At a Glance
- Tasks: Join a dynamic team to build and maintain data science infrastructure.
- Company: SPG Resourcing values diversity and fosters an inclusive workplace.
- Benefits: Enjoy flexible working options and a collaborative environment.
- Why this job: Make a real impact by transitioning models from research to production.
- Qualifications: Proficiency in Python, Databricks, and Azure is essential.
- Other info: We support reasonable accommodations throughout the application process.
The predicted salary is between 43200 - 72000 £ per year.
This position is for an experienced Machine Learning Engineer to join a newly established data science team. The primary focus is on building and maintaining the infrastructure to support the full data science lifecycle from data ingestion to model deployment, monitoring, and upgrades within Azure and Databricks environments. The engineer will work closely with data scientists in a collaborative, cross-functional setting, helping transition models from research into production.
Key Responsibilities:
- Own and develop deployment frameworks for data science services.
- Ownership of the deployment framework for all data science services, overseeing how data will flow into the data science life cycle from the wider business data warehouse.
- Oversight of the automation of the data science life cycle (dataset build, training, evaluation, deployment, monitoring) when moving to production.
- Automate the data science pipeline (data prep to deployment).
- Collaborate with cross-functional teams to ensure smooth productionisation of models.

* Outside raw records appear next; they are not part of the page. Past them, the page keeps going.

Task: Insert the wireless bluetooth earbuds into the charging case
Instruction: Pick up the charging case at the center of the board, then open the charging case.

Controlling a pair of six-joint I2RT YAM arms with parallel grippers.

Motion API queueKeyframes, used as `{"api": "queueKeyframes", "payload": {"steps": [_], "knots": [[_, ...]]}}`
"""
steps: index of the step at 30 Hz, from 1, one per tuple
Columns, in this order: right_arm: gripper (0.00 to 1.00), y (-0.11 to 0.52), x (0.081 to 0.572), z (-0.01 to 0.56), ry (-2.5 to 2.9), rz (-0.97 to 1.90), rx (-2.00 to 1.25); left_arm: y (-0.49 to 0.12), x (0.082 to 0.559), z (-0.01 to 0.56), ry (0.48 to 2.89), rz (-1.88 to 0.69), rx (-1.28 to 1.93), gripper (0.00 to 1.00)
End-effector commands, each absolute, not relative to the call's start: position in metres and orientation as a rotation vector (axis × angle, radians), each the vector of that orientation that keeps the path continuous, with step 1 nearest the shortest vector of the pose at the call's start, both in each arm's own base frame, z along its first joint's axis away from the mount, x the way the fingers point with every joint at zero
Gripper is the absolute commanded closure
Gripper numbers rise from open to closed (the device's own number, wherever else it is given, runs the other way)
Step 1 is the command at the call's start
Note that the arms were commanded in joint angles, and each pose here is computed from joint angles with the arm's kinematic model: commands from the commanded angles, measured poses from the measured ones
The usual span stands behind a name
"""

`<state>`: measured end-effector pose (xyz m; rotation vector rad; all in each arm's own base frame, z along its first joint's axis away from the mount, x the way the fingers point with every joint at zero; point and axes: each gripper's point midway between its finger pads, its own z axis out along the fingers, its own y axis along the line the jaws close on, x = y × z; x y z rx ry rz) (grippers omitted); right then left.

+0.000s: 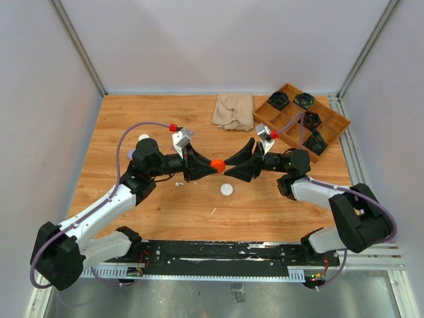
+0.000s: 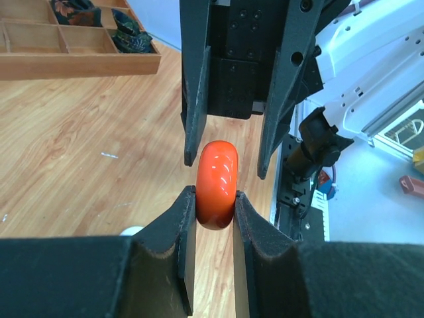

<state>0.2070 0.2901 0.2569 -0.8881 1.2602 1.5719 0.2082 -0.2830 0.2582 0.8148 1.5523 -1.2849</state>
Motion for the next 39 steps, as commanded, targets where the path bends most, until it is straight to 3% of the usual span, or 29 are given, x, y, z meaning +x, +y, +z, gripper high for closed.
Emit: {"api": "queueKeyframes", "payload": {"steps": [1, 9, 27, 29, 33, 39], "knots": [[0.50, 0.286, 0.206, 0.268, 1.180, 1.527, -0.978, -0.284, 0.204, 0.272, 1.501, -1.259, 0.876, 1.00], [0.53, 0.288, 0.205, 0.266, 1.183, 1.538, -0.991, -0.294, 0.201, 0.270, 1.514, -1.235, 0.935, 1.00], [0.74, 0.293, 0.194, 0.260, 1.179, 1.581, -1.056, -0.303, 0.198, 0.270, 1.521, -1.217, 0.973, 0.99], [0.80, 0.293, 0.193, 0.259, 1.181, 1.585, -1.062, -0.302, 0.199, 0.271, 1.521, -1.206, 0.967, 0.95], [0.95, 0.293, 0.193, 0.259, 1.185, 1.584, -1.062, -0.297, 0.204, 0.272, 1.525, -1.167, 0.925, 0.65], [0.98, 0.292, 0.194, 0.259, 1.194, 1.550, -1.051, -0.292, 0.207, 0.269, 1.542, -1.142, 0.877, 0.38]]}}
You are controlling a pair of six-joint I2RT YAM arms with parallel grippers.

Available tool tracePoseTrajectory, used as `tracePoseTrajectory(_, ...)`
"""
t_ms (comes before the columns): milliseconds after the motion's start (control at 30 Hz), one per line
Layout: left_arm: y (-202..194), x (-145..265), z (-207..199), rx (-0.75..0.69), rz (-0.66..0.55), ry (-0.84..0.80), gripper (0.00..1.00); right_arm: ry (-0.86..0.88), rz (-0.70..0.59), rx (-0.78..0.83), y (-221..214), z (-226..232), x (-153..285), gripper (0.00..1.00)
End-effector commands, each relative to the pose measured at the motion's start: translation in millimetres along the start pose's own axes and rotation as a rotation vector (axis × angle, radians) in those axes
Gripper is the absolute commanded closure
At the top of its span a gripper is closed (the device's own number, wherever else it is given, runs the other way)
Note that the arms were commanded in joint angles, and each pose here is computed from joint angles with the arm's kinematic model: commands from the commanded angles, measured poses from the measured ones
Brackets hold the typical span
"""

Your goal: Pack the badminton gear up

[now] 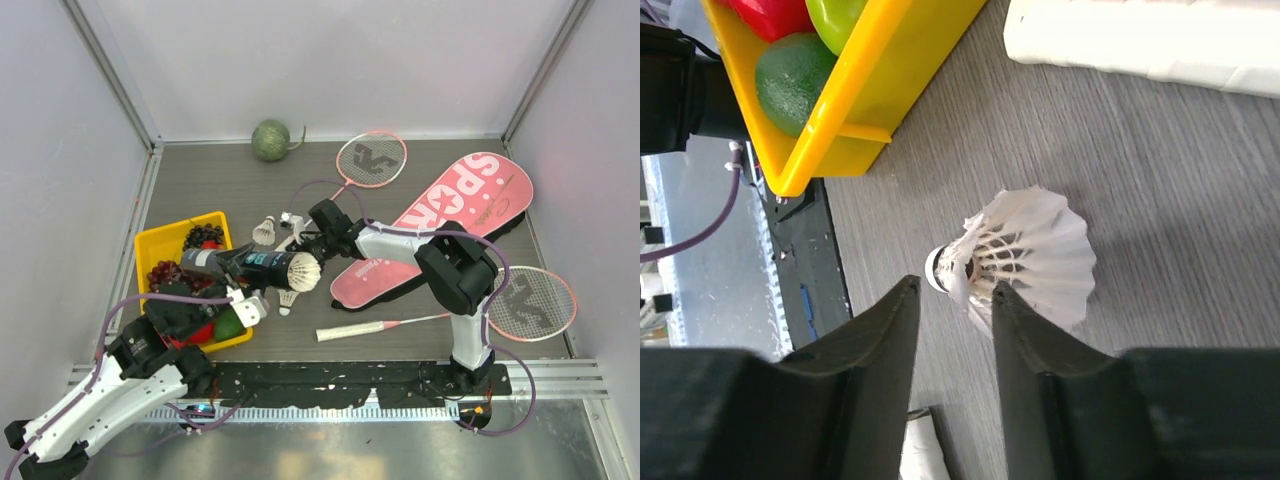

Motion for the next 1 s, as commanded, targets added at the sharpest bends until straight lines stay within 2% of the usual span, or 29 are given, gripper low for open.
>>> tracePoseTrajectory(0,13.2,0.6,19.3,-0.007,-0.051,0.083,1.00,0.053,-0.019,0.026,4.3,9.4,-2.6,0.64)
tracePoseTrajectory(67,13.3,1.0,19.6,-0.009,-0.051,0.085,1.00,0.059,-0.015,0.028,3.2,9.9,-3.3,0.73)
tracePoseTrajectory(167,12.6,0.5,19.1,-0.009,-0.048,0.084,1.00,0.057,-0.036,0.030,2.1,11.8,-1.1,0.94)
tracePoseTrajectory(300,8.7,0.1,21.5,-0.005,-0.012,0.102,1.00,0.057,-0.132,0.057,15.9,28.3,20.7,0.95)
tracePoseTrajectory(367,6.2,-0.6,24.0,0.004,0.014,0.121,1.00,0.014,-0.219,0.063,28.2,41.5,46.0,0.94)
tracePoseTrajectory(500,2.0,-2.2,28.5,0.022,0.070,0.146,1.00,-0.072,-0.429,0.117,44.5,70.6,102.4,0.95)
tracePoseTrajectory(800,-0.9,-1.9,39.7,0.126,0.197,0.170,1.00,-0.279,-0.910,0.193,49.4,141.2,225.7,0.95)
tracePoseTrajectory(967,-0.1,-7.6,40.1,0.160,0.239,0.136,1.00,-0.330,-1.039,0.294,43.5,181.1,272.6,0.94)
Point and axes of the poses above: each gripper's point midway between its finger pads, its own x axis back along the fingers, its own z axis along the line the jaws close on, y = z × x, the point moved 6 cm from there along x, back along the fingers, and after that the axes turned 5 degrees about -x, right-handed, at the moved point
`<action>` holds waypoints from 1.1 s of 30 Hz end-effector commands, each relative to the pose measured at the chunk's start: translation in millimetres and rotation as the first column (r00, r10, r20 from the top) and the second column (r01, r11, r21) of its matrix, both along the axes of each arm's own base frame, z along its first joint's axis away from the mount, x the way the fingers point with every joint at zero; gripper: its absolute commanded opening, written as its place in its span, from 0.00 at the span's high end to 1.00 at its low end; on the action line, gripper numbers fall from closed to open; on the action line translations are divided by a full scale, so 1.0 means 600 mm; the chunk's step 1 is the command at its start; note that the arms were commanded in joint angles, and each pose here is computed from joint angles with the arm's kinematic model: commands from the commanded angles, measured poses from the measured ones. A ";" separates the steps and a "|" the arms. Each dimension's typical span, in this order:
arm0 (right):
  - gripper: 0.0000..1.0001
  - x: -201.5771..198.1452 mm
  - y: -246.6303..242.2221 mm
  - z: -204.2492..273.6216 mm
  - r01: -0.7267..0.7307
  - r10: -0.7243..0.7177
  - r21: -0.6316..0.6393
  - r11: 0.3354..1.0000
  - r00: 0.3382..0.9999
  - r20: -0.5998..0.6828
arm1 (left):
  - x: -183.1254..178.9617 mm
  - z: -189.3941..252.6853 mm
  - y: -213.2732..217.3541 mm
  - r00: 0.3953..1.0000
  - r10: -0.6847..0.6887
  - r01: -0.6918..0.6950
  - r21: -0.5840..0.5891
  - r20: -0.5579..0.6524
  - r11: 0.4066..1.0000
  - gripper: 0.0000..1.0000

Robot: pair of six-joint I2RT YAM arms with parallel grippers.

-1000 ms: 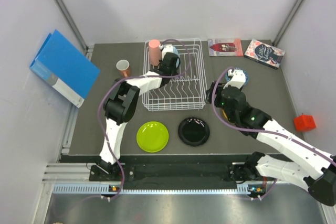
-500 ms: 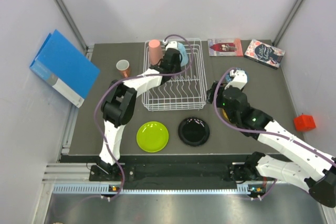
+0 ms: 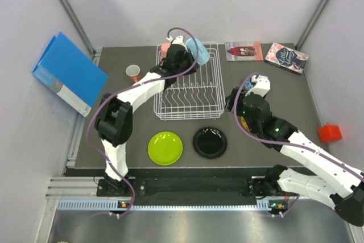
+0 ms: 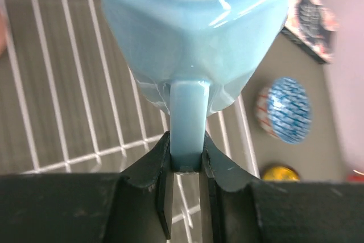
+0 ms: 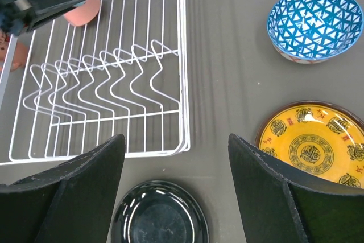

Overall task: Unload the mixed dishes from the dish rack
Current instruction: Pick up the cup from the dish rack.

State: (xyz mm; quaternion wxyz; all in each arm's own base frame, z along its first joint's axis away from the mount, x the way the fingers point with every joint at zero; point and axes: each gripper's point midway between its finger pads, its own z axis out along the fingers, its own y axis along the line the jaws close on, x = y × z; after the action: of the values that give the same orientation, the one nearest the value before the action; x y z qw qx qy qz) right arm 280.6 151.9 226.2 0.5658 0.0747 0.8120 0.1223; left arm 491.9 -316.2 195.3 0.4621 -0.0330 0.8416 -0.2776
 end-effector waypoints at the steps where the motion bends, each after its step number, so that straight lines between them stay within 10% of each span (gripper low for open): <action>1: 0.27 0.006 -0.009 0.079 0.024 -0.035 0.109 0.994 0.994 0.103 | -0.018 0.148 -0.016 0.988 -0.075 0.117 -0.342 0.131 0.932 1.00; 12: 0.26 0.003 -0.007 0.117 -0.035 -0.006 0.250 0.968 0.987 0.159 | -0.087 0.236 -0.028 0.941 -0.287 0.332 -0.652 0.180 0.682 1.00; 26: 0.27 0.040 0.025 0.122 -0.392 0.273 0.487 0.780 0.914 0.299 | -0.223 0.334 0.034 0.784 -0.414 0.542 -0.835 0.461 0.095 1.00; 33: 0.27 0.055 0.042 0.144 -0.471 0.314 0.495 0.730 0.874 0.369 | -0.258 0.325 0.034 0.760 -0.450 0.565 -0.819 0.468 0.102 1.00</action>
State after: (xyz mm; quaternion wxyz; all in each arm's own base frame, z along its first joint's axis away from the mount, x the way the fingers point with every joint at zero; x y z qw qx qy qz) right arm 314.7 164.3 267.1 0.5470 0.0971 0.7109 0.4313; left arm 408.3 -317.8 304.3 0.1845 -0.1638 0.5793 -0.7768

- Write clean, production-ready Python code.
- Apply software engineering best practices, CI/CD, TDD.
Required Skills:
- Proficiency in Python, Databricks, and Azure.
- Experience with deployment tools (e.g., AKS, managed endpoints).
- Strong software engineering background (CI/CD, VCS, TDD).
- Ability to integrate ML into business workflows.
Desirable:
- Background in quantitative disciplines (math, stats, physics).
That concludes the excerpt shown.